The annual contest involves tens of thousands of ham radio operators nationwide, who give public demonstrations of their communications skill and emergency preparedness.
The Putnam Emergency and Amateur Repeater League, or PEARL, spent hours yesterday setting up generators, antenna and broadcasting equipment at Carmel's Veterans Memorial Park.
The 24-hour contest, which is open to the public, began at 2 p.m. yesterday and will wrap up this afternoon.
Lounsbury, PEARL's president and one of the youngest ham radio afficionados of the group, said he learned about ham radio from his father, who took up the hobby as a way to relax. A band director in Armonk schools, Lounsbury (KC8NPW) said he is looking forward to spending more time on the air now that school is out.

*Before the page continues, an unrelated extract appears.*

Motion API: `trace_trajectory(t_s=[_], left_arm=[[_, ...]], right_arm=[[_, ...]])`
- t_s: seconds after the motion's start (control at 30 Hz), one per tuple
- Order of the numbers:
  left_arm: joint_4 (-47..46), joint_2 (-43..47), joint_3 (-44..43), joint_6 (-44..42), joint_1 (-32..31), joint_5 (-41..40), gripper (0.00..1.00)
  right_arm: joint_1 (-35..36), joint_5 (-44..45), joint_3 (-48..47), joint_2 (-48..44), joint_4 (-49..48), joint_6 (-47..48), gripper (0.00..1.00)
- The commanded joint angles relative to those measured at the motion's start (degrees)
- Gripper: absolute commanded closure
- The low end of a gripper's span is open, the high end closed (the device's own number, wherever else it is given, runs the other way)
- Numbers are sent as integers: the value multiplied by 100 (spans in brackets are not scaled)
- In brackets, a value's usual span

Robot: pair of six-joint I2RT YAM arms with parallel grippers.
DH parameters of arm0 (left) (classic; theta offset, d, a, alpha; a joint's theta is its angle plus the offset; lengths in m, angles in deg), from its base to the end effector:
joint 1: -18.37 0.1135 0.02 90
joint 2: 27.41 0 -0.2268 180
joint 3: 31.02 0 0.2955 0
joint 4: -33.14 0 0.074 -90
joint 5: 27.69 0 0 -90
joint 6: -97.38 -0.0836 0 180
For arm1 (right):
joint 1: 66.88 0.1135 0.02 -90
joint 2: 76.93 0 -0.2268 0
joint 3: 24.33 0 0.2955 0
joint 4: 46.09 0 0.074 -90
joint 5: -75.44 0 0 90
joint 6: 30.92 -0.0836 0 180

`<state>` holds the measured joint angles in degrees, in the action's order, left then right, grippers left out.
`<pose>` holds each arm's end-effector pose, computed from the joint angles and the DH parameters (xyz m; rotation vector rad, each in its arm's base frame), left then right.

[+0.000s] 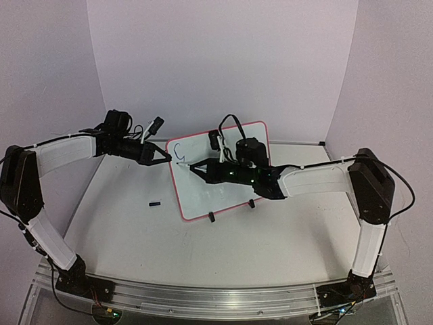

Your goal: Write a sentence on the whiteboard

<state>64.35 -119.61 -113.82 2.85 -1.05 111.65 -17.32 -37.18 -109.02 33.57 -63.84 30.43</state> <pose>0.3729 -0.1987 0.2082 0.8954 2.0204 -1.1136 0.3097 0.4129 0.1761 -0.6581 1.7783 1.3132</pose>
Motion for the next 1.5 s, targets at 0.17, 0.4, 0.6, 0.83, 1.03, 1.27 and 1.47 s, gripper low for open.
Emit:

Ham radio has taken 69-year-old Jay Judell of Carmel all over the world. Judell, a sound engineer for CBS television, has visited other ham radio enthusiasts in Iceland, Norway and Sweden.
"I like to shoot the breeze and get to know people," he said. "I've talked to Barry Goldwater and King Hussein of Jordan." Their radio handles, for anyone interested, were K7UGA and JY1, respectively.
Judell (K2DXU) discovered ham radio as a student at Samuel Gompers High School in the Bronx. One day, he found some classmates at the school's radio station talking to a man in Germany.
"I couldn't believe it," he said. "I never saw a ham station before."
Jim Burke's ham radio has allowed him to talk to people in more than 100 countries and 300 locales, including a reef in the South China Sea.
Burke, a director with Orange & Rockland Utilities Inc., outfitted his car with ham radio equipment, turning his red Subaru into a mobile broadcasting station. His on-air identifier, WT4Q, is on his license plate.
"It's a lot of fun," the 54-year-old said.
It's also serious work. PEARL supplies communication during safety drills at the Indian Point nuclear power plant and works with the Red Cross and Salvation Army during emergencies. Burke uses his ham radio setup and a weather station at his Carmel home to help the National Weather Service in Upton, N.Y., with local weather.
The club also runs ham radio classes and gives exams that amateur operators must pass to get licensed by the Federal Communications Commission. There are 660,000 Amateur Radio operators in the U.S. and more than 2.5 million worldwide, the Amateur Radio Relay League said.